> Work instruction
Skip the pictures and repeat each line of the data exactly.
★ ★ ★
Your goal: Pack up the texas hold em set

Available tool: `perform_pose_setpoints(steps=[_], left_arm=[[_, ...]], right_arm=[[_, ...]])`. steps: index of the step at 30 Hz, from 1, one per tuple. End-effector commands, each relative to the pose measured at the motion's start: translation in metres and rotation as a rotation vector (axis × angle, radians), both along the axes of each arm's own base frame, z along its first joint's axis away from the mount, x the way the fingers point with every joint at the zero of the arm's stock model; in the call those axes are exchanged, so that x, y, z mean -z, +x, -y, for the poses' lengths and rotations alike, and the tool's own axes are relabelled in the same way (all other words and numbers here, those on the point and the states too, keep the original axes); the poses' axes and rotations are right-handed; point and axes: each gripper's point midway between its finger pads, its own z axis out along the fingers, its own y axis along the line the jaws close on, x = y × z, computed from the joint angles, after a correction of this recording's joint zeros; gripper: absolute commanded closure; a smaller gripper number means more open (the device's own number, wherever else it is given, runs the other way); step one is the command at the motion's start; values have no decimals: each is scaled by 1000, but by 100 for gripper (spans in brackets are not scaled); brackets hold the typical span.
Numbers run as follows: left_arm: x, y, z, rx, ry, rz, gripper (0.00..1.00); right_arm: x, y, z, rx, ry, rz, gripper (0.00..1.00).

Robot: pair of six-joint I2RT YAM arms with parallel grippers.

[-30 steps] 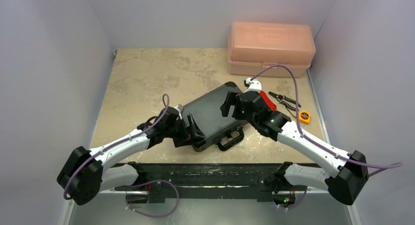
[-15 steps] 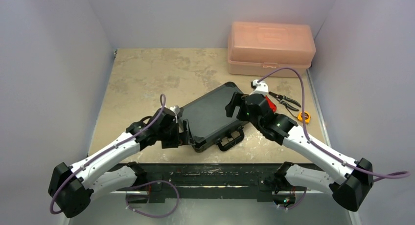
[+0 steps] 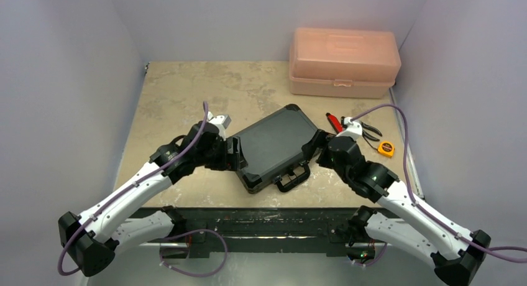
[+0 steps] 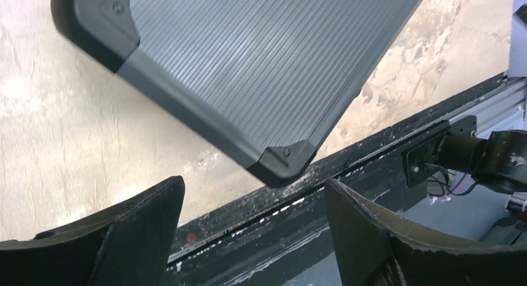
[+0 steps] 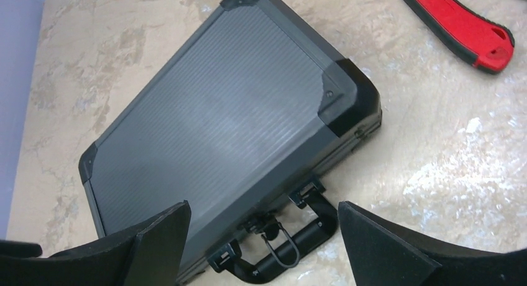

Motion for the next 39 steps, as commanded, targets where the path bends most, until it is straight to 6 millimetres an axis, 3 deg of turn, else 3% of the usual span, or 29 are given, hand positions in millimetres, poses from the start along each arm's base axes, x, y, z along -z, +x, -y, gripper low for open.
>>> perform_pose_setpoints(steps=[1, 10, 22, 28, 34, 39], left_arm=[[-31, 27, 19, 41, -25, 115, 20], [-33, 58, 65, 110, -86, 120, 34], [-3, 68, 112, 235, -40, 28, 57], [9, 61, 121, 255, -34, 7, 72], [33, 55, 120, 251, -6, -35, 90], [56, 47, 113, 242, 16, -75, 97]], right_arm=[[21, -20, 11, 24, 24, -90, 8], [61, -50, 5, -37, 72, -228, 9], [103, -57, -27, -111, 166, -333, 12], [122, -57, -28, -97, 170, -353, 20], [133, -57, -26, -75, 168, -365, 38], [139, -57, -21, -60, 156, -363, 49]])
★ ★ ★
> Expected answer
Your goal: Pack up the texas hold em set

Available tool: `perform_pose_setpoints(steps=[_], left_arm=[[_, ...]], right_arm=[[_, ...]])`. steps: index of the step at 30 Hz, from 1, one per tuple. End-effector commands, each relative to the pose measured at the motion's start: translation in metres and rotation as a rotation vector (axis × angle, radians), both along the axes of each arm's own base frame, z along its first joint's axis away from the mount, x the way the fingers point with every joint at the zero of the arm's stock model; in the call those axes are exchanged, so that x, y, z mean -z, +x, -y, for the poses' lengths and rotations alike, and the tool's own axes are relabelled in the same way (all other words and numbers here, those on the point and the states too, keep the original axes); the poses' axes and rotations are right-handed; point and axes: each gripper's point midway between its finger pads, its own z axis out along the fingers, its own y axis along the line the jaws close on, x = y × z, computed from the joint angles, after a correction of this recording's joint zeros; gripper: absolute commanded closure; a smaller gripper number means more open (the device's own number, wherever else it is given, runs the other way); step one is the command at the motion's start; values have no decimals: each is scaled by 1000, but by 100 for gripper (spans in brackets are not scaled); brackets hold the typical span.
Numbers run as follows: left_arm: x, y, z, rx, ry, rz, gripper (0.00..1.00); right_arm: x, y, z, rx, ry, rz, gripper (0.00..1.00).

Robot: pair of six-joint I2RT YAM arms with parallel grippers.

[-30 steps] 
[-15 steps] 
[+0 steps] 
[+0 steps] 
[+0 steps] 

Motion for the next 39 steps, as commanded, targets where the path bends most, until it is straight to 6 millimetres an axis, 3 deg of turn, else 3% of the usual span, or 29 are given, hand positions in millimetres, poses from the start along each arm's base axes, x, y, z along -z, +x, -y, gripper low for open.
>>> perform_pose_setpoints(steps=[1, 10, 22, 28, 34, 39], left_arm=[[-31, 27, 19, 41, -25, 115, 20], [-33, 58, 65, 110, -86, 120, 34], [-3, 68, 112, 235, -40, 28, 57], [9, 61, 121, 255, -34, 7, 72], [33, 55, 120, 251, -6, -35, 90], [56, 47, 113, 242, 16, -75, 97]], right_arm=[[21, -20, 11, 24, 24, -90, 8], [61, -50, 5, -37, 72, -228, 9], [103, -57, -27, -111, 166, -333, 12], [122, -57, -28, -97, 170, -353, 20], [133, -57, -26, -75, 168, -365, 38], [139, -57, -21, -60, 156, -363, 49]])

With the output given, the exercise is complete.